• [Exercise objective] Where a line holds the word "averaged", copy that line from the data below.

Records excerpted from a collection:
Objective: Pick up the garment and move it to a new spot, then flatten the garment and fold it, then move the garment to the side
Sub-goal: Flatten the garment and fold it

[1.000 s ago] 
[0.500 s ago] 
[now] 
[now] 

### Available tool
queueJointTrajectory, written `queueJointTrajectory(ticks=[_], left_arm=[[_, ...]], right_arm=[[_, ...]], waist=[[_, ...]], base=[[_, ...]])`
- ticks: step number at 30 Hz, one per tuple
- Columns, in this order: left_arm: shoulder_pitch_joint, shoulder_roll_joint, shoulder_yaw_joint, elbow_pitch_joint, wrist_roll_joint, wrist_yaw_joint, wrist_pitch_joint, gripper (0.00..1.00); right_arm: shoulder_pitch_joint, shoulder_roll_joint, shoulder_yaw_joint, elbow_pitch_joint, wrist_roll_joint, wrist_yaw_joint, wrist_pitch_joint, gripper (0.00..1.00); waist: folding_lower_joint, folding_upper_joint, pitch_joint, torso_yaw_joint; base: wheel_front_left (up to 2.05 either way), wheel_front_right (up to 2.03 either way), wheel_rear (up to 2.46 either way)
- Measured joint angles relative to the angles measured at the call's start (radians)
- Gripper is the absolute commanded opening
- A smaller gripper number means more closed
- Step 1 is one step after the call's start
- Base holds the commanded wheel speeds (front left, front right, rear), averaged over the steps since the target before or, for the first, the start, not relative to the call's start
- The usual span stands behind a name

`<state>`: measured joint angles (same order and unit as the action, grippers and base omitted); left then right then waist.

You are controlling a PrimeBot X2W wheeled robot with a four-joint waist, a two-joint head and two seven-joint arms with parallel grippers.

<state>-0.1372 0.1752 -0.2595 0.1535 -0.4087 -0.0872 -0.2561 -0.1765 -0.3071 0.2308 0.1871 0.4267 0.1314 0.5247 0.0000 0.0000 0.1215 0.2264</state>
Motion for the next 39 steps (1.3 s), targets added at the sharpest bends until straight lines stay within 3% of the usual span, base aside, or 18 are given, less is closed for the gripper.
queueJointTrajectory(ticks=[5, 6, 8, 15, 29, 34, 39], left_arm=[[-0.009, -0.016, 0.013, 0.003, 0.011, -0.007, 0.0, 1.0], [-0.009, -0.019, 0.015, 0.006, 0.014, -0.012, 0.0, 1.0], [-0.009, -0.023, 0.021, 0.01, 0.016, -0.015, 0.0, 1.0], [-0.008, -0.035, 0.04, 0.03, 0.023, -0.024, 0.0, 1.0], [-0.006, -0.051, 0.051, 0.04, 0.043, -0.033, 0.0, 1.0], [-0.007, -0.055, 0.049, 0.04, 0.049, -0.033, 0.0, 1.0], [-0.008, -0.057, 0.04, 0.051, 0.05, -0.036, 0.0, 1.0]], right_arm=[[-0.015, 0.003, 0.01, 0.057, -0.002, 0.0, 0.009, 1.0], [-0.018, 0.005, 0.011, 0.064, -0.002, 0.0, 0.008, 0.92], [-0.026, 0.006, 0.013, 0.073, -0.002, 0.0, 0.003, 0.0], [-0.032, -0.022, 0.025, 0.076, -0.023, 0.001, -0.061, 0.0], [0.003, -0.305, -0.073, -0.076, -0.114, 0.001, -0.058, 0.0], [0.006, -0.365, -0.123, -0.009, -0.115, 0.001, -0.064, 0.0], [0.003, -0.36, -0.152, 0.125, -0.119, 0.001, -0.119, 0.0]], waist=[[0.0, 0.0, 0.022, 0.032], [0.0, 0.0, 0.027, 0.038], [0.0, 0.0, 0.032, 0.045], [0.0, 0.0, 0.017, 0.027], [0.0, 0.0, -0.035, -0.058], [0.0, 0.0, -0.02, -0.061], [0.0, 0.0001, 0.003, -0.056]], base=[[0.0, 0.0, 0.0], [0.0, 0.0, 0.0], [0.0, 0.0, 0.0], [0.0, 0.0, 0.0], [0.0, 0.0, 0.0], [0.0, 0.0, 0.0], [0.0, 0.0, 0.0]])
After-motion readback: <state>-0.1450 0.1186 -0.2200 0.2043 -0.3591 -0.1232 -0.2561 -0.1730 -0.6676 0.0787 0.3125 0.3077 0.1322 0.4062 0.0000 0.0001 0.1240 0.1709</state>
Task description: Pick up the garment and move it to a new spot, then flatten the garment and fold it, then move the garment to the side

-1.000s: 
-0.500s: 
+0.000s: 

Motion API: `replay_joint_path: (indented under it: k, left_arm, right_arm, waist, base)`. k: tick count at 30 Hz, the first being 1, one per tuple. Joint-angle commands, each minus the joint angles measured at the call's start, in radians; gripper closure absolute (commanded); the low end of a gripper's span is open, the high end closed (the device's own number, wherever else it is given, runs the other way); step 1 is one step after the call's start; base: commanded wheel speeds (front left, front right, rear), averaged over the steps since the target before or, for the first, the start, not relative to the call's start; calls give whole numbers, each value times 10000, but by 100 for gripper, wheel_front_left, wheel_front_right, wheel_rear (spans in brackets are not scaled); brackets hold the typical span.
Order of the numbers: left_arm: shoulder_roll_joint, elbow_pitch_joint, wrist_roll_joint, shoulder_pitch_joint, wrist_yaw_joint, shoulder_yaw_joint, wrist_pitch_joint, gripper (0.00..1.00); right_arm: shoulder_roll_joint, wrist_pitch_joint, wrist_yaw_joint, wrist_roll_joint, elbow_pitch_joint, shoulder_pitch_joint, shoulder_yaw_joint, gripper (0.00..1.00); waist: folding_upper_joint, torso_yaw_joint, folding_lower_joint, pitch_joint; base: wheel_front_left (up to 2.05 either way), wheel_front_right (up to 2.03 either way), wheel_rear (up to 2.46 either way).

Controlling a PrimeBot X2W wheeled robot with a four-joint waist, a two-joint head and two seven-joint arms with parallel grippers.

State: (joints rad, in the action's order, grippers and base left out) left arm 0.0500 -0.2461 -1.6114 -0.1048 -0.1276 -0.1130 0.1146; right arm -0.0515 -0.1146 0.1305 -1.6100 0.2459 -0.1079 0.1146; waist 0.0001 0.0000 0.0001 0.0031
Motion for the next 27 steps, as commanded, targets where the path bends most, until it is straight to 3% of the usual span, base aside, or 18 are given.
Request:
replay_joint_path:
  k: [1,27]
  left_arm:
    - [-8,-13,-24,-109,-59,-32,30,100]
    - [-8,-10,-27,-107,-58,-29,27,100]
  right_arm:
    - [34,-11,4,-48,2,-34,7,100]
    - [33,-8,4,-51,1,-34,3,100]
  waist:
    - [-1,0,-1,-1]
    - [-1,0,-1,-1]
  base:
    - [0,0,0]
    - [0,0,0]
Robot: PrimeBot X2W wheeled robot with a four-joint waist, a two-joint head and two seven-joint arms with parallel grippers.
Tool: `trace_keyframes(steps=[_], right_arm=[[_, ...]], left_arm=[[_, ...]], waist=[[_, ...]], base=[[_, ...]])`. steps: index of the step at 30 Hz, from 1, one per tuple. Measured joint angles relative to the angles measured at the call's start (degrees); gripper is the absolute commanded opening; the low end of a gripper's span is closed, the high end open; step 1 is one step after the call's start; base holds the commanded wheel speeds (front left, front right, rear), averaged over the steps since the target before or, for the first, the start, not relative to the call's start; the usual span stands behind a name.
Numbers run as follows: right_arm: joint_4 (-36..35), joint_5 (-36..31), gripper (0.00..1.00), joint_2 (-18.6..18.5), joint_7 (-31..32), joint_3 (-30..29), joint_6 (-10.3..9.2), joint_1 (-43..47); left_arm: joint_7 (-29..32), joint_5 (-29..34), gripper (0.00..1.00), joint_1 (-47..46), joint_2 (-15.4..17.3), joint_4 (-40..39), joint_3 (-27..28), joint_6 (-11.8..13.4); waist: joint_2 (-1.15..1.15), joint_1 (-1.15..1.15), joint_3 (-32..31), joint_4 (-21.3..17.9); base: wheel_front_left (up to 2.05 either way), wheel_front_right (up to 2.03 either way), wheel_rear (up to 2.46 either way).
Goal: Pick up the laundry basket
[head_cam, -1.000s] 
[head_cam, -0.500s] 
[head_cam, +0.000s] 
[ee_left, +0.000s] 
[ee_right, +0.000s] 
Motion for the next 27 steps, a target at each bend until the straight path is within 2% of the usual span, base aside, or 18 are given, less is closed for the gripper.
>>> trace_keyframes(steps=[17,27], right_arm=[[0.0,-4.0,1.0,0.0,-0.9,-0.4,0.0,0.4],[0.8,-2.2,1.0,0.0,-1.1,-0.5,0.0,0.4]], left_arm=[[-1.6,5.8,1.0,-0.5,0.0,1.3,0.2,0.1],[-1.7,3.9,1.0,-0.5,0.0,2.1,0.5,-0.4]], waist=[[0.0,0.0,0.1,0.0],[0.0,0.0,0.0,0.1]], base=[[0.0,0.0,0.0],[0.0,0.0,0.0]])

• [Response to this task]
- Base holds the commanded wheel speeds (front left, front right, rear), averaged over the steps since the target before or, for the first, the start, not relative to the call's start
Motion API: `replay_joint_path: (indented under it: k, left_arm, right_arm, waist, base)`. k: tick count at 30 Hz, the first being 1, one per tuple. Joint-angle commands, each minus the joint angles measured at the call's start, in radians; gripper closure absolute (commanded); the low end of a gripper's span is open, the high end closed (the device's own number, wherever else it is given, runs the other way); step 1 is one step after the call's start; base: commanded wheel speeds (front left, front right, rear), averaged over the steps since the target before or, for the first, the start, not relative to the call's start; calls give whole numbers, each value times 10000, but by 100 for gripper, wheel_front_left, wheel_front_right, wheel_rear (spans in brackets are not scaled); brackets hold the typical span.
Tool: `trace_keyframes(steps=[_], right_arm=[[_, ...]], left_arm=[[_, ...]], waist=[[_, ...]], base=[[_, ...]])`. steps: index of the step at 30 Hz, from 1, one per tuple. Measured joint angles relative to the angles measured at the call's start (degrees); gripper is the absolute commanded opening; the low end of a gripper's span is closed, the high end open; step 1 is one step after the call's start; base holds the commanded wheel speeds (front left, front right, rear), averaged over the steps since the target before or, for the first, the start, not relative to the call's start; the usual span stands behind a name.

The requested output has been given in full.